[Task prompt] Only one stretch of the data below is needed. Output the lines from the one with "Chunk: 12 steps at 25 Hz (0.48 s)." up to and including the one with "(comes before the", exactly as they stand.

..............................

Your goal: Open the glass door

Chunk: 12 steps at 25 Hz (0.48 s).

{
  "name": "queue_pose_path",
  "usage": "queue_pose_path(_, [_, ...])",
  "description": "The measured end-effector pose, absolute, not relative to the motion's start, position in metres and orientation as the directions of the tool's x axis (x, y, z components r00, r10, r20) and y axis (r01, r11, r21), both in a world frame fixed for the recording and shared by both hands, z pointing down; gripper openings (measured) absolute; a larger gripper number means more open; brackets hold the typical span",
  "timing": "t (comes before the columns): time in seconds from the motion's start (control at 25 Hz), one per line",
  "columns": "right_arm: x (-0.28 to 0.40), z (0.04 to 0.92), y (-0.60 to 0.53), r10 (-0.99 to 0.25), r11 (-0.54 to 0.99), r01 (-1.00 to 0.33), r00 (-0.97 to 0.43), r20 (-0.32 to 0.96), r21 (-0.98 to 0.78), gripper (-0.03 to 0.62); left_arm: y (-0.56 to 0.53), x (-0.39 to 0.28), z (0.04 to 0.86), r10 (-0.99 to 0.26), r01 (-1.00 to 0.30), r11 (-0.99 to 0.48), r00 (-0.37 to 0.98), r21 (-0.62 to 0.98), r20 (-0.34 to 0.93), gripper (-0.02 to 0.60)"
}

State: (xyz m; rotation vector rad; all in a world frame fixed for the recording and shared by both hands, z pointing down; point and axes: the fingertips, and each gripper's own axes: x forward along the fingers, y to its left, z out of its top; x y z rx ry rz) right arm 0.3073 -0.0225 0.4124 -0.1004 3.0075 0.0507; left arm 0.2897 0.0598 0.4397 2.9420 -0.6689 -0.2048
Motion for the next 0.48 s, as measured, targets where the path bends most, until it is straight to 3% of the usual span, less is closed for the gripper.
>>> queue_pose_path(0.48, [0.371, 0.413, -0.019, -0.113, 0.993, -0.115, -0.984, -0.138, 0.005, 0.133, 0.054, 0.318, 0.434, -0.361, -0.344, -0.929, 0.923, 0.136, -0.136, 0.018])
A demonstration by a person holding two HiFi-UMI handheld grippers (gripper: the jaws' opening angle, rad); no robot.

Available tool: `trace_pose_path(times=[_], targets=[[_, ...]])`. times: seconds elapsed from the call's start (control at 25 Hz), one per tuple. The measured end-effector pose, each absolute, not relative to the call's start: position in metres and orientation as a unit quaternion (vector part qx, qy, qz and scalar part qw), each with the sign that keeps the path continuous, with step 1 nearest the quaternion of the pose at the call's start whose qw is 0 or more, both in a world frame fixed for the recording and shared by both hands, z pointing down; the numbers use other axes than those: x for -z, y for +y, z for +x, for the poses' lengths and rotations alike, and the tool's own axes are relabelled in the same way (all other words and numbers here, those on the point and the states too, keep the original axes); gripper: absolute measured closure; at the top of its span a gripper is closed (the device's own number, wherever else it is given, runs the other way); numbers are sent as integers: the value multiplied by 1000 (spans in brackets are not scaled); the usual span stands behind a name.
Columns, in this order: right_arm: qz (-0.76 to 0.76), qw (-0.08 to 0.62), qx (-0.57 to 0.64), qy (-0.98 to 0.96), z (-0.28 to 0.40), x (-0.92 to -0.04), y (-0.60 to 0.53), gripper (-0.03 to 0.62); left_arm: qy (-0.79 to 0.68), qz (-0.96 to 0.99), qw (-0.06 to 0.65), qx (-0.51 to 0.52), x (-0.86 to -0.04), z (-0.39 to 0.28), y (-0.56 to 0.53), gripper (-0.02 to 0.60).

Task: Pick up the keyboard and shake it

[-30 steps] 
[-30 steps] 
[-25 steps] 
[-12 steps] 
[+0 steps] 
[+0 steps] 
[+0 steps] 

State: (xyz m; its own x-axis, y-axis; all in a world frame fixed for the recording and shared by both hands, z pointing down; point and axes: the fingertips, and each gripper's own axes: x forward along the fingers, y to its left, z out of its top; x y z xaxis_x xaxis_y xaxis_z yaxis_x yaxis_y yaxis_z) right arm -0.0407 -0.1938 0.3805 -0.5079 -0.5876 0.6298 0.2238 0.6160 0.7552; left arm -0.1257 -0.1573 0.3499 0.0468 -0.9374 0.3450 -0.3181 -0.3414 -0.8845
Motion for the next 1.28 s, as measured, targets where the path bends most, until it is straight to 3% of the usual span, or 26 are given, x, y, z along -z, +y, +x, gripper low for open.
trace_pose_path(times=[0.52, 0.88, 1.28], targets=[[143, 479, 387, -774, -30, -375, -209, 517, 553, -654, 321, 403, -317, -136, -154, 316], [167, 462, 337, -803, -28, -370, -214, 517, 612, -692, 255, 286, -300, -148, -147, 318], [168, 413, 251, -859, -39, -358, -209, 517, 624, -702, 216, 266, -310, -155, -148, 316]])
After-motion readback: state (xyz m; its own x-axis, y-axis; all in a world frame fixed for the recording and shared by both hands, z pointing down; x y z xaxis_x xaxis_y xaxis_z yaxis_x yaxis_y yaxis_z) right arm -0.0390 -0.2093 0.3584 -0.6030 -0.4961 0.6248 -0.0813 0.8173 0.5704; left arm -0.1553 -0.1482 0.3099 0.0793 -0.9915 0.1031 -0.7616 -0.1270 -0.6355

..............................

[Answer box]
Chunk: 12 steps at 25 Hz (0.48 s).

{
  "name": "queue_pose_path",
  "usage": "queue_pose_path(_, [_, ...])",
  "description": "The measured end-effector pose, absolute, not relative to the motion's start, position in metres and orientation as the directions of the tool's x axis (x, y, z components r00, r10, r20) and y axis (r01, r11, r21), both in a world frame fixed for the recording and shared by both hands, z pointing down; gripper openings (measured) absolute; a larger gripper number means more open; brackets hold the typical span",
  "timing": "t (comes before the columns): time in seconds from the motion's start (control at 25 Hz), one per line",

For this exercise, nothing more is required.